Is there a limit a judge can put on the number of victims in a case that make oral impact statements? I always thought each victim was able to make one, but our judge will not allow more than 2 victims per case.
1.  Carol Dorris
 Some states give the court discretion to limit the number of victims who can present an oral statement when there are multiple victims in their laws. For example, Alaskas statute includes this language: If there are numerous victims, the court may reasonably limit the number of victims who may give sworn testimony or make an unsworn oral presentation during the hearing. In Illinois, The court has discretion to determine the number of oral presentations of victim impact statements.
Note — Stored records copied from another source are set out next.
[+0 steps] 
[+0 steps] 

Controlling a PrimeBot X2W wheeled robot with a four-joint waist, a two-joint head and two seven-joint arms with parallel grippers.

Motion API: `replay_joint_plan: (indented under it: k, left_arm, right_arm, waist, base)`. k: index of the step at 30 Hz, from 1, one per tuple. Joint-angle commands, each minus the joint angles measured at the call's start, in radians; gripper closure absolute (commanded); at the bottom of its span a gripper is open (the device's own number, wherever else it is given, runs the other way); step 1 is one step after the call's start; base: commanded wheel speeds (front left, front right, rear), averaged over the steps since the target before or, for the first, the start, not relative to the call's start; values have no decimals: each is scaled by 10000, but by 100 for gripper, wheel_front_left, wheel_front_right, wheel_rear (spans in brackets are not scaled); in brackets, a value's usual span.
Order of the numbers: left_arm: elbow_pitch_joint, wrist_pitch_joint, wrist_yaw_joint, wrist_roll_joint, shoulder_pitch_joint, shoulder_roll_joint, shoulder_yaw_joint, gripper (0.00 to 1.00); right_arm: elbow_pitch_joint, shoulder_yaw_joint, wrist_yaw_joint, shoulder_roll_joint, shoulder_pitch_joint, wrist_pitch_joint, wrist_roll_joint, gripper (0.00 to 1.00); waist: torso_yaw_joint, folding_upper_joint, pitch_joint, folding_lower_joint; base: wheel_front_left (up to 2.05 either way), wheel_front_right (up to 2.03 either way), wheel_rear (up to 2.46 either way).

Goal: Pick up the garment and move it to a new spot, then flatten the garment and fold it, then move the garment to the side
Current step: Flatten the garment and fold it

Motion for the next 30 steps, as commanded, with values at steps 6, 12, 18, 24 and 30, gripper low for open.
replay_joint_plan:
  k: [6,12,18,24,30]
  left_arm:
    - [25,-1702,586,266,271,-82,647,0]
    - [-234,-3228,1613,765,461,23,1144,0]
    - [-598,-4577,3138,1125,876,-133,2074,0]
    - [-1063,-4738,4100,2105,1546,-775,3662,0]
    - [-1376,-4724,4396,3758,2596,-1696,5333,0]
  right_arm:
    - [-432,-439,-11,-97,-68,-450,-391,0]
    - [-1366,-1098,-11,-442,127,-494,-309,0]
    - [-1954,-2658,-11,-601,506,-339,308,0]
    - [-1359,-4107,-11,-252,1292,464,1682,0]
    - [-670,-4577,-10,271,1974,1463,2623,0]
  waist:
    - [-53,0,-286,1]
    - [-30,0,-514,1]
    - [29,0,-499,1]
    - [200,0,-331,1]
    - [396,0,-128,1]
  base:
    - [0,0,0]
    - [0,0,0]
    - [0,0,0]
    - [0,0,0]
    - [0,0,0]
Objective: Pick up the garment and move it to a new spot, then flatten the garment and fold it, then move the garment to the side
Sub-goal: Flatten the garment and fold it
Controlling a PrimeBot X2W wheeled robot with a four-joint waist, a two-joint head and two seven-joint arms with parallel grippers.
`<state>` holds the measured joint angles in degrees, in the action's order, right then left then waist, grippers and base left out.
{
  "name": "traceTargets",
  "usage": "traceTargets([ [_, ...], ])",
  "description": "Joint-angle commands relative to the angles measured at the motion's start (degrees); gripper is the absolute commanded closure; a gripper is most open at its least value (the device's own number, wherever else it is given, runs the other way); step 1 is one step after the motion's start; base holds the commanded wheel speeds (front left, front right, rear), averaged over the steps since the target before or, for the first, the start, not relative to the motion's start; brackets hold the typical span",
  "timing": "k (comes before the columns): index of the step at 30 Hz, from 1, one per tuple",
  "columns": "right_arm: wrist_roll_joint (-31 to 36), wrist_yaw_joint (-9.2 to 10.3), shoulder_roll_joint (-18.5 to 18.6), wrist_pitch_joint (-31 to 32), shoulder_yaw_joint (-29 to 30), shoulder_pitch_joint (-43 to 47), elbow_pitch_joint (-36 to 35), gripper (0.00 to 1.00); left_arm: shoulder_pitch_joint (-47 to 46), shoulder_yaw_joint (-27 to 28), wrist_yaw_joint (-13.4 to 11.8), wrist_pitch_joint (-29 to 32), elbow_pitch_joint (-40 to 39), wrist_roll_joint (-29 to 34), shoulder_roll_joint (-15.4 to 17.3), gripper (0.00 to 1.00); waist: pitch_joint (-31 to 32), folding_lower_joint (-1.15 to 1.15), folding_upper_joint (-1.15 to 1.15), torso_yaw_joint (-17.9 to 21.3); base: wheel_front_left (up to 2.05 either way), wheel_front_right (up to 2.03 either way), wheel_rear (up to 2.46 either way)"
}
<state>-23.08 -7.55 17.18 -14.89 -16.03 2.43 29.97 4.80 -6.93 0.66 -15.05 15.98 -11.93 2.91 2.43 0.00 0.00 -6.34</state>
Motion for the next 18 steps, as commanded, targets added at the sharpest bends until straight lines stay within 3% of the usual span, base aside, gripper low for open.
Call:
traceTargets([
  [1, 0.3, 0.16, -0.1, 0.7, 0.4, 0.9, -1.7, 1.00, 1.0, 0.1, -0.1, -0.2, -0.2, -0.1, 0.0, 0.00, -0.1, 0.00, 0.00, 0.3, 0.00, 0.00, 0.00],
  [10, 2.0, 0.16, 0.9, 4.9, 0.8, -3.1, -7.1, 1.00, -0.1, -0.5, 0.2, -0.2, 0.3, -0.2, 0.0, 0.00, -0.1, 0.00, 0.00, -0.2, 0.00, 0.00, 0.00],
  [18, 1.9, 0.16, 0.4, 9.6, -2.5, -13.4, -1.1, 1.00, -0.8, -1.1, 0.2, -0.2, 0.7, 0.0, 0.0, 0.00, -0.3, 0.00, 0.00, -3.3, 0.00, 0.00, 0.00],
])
And Mississippi law provides: If there are multiple victims and preparation of individual victim impact statements is not feasible, the presentence investigator may submit one or more representative statements. If you let me know what state you are in, I can review your states law and look for any related case law.
2.  Meg Garvin
 If your law is that a victim has the right to give a victim impact statement or the broader right to be heard at a proceeding involving plea or sentencing, then by law each victim has the right to independently be heard. That being said, most jurisdictions, including the federal, allow the crafting of alternative mechanisms for affording victims' rights in multiple victim cases. So for instance, in the federal crime victims' rights act (18 usc 3771) if the court finds the number of victims makes it impracticable to afford the rights alternative means of providing the rights can and must be crafted. This might mean in a mass victimization case that some people attend or are heard by video link rather than being in the courtroom. Notably, the rights still have to be afforded - just through alternative means in a multiple victim case. If you only have 2 victims, however, the argument that there is a need for alternative rings hollow. Perhaps your court is reading your law to mean singular victim when generally in law the singular can mean plural and that is definitely the case in victim law. I am happy to have someone here look specifically at your law but I think your judge is likely incorrect and even the judge's inherent authority to control his/her courtroom would not extend to taking away a right in this situation.